## [Goal of the exercise]
From the first line below to the last, reproduce the material exactly and leave out the images.
(Stored data Opens)
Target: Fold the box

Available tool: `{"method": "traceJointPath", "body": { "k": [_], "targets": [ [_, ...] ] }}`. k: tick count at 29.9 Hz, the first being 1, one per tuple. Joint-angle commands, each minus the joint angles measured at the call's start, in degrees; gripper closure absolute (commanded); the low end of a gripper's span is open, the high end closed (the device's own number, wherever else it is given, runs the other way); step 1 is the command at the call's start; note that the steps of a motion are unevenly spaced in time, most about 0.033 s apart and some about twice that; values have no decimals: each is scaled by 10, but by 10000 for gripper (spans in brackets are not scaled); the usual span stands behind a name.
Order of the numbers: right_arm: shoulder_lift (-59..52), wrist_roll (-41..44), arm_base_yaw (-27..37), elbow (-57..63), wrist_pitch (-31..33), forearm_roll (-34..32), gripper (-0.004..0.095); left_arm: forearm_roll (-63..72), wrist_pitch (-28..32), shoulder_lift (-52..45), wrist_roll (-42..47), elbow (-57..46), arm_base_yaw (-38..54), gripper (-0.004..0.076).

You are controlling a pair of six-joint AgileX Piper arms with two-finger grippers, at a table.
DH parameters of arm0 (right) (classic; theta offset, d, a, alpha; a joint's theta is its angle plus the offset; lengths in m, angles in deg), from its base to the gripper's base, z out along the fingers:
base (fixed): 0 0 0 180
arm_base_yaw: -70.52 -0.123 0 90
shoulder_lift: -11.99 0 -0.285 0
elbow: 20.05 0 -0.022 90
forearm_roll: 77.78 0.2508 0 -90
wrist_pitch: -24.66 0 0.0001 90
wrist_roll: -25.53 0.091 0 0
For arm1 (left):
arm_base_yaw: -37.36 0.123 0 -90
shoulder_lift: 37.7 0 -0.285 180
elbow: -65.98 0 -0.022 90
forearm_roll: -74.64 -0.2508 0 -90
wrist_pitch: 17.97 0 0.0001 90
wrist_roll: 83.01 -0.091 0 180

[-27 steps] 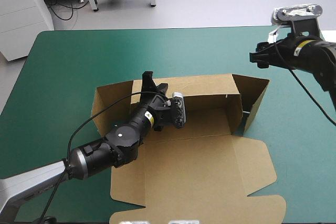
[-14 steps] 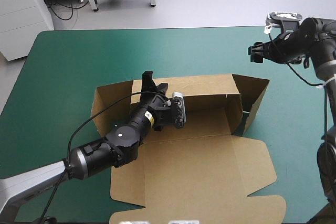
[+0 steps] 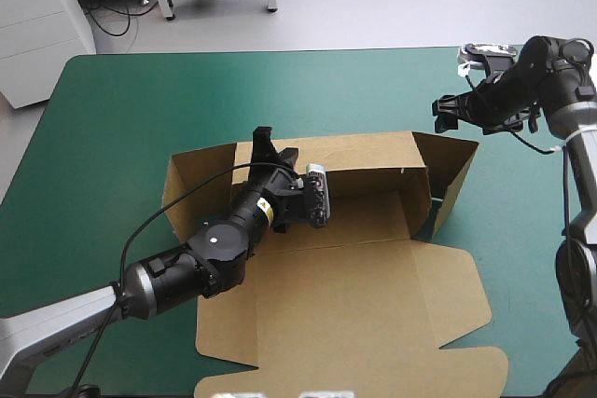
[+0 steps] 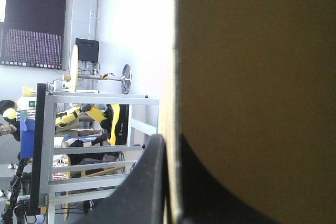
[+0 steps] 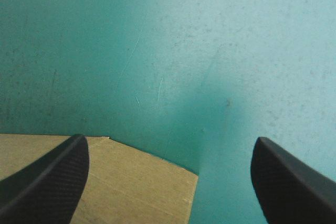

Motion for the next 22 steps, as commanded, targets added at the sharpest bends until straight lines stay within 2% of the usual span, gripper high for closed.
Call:
{"method": "traceJointPath", "body": {
  "k": [1, 13, 22],
  "targets": [
    [-44, -16, 4, 6, -3, 11, 149, -8, -11, -18, 12, 12, -4, 756],
    [-92, -44, 3, 33, 16, 24, 181, -9, -17, -18, 14, 12, -4, 756],
    [-137, -83, 3, 127, 16, 33, 192, -9, -18, -18, 16, 12, -4, 756]
  ]
}}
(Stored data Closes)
## [Response to this exercise]
Target: Fold the box

Available tool: `{"method": "traceJointPath", "body": { "k": [_], "targets": [ [_, ...] ] }}`. k: tick count at 29.9 Hz, the first being 1, one per tuple. Joint-angle commands, each minus the joint angles measured at the call's start, in degrees; gripper closure absolute (commanded); the low end of a gripper's span is open, the high end closed (the device's own number, wherever else it is given, runs the other way); step 1 is the command at the call's start; note that the steps of a motion are unevenly spaced in time, most about 0.033 s apart and some about twice that; values have no decimals: each is scaled by 10, but by 10000 for gripper (spans in brackets are not scaled); the usual span stands behind a name.
Order of the numbers: right_arm: shoulder_lift (-59..52), wrist_roll (-41..44), arm_base_yaw (-27..37), elbow (-57..63), wrist_pitch (-31..33), forearm_roll (-34..32), gripper (-0.004..0.095); left_arm: forearm_roll (-63..72), wrist_pitch (-28..32), shoulder_lift (-52..45), wrist_roll (-42..47), elbow (-57..46), arm_base_yaw (-38..54), gripper (-0.004..0.076).

You are controlling a pair of six-joint AgileX Piper arms with two-finger grippers, at a table.
DH parameters of arm0 (right) (classic; theta offset, d, a, alpha; a joint's theta is its angle plus the offset; lengths in m, angles in deg), from its base to the gripper's base, z out along the fingers:
base (fixed): 0 0 0 180
arm_base_yaw: -70.52 -0.123 0 90
shoulder_lift: -11.99 0 -0.285 0
elbow: 20.05 0 -0.022 90
forearm_roll: 77.78 0.2508 0 -90
wrist_pitch: -24.66 0 0.0001 90
wrist_roll: -25.53 0.091 0 0
For arm1 (left):
arm_base_yaw: -37.36 0.123 0 -90
shoulder_lift: 37.7 0 -0.285 180
elbow: -65.98 0 -0.022 90
forearm_roll: -74.64 -0.2508 0 -90
wrist_pitch: 17.97 0 0.0001 90
wrist_roll: 83.01 -0.091 0 180

[-27 steps] 
[-14 steps] 
[+0 steps] 
[+0 steps] 
[+0 steps] 

Motion for the next 22 steps, as commanded, targets added at the sharpest bends until straight lines stay within 2% of the usual span, gripper high for closed.
Call:
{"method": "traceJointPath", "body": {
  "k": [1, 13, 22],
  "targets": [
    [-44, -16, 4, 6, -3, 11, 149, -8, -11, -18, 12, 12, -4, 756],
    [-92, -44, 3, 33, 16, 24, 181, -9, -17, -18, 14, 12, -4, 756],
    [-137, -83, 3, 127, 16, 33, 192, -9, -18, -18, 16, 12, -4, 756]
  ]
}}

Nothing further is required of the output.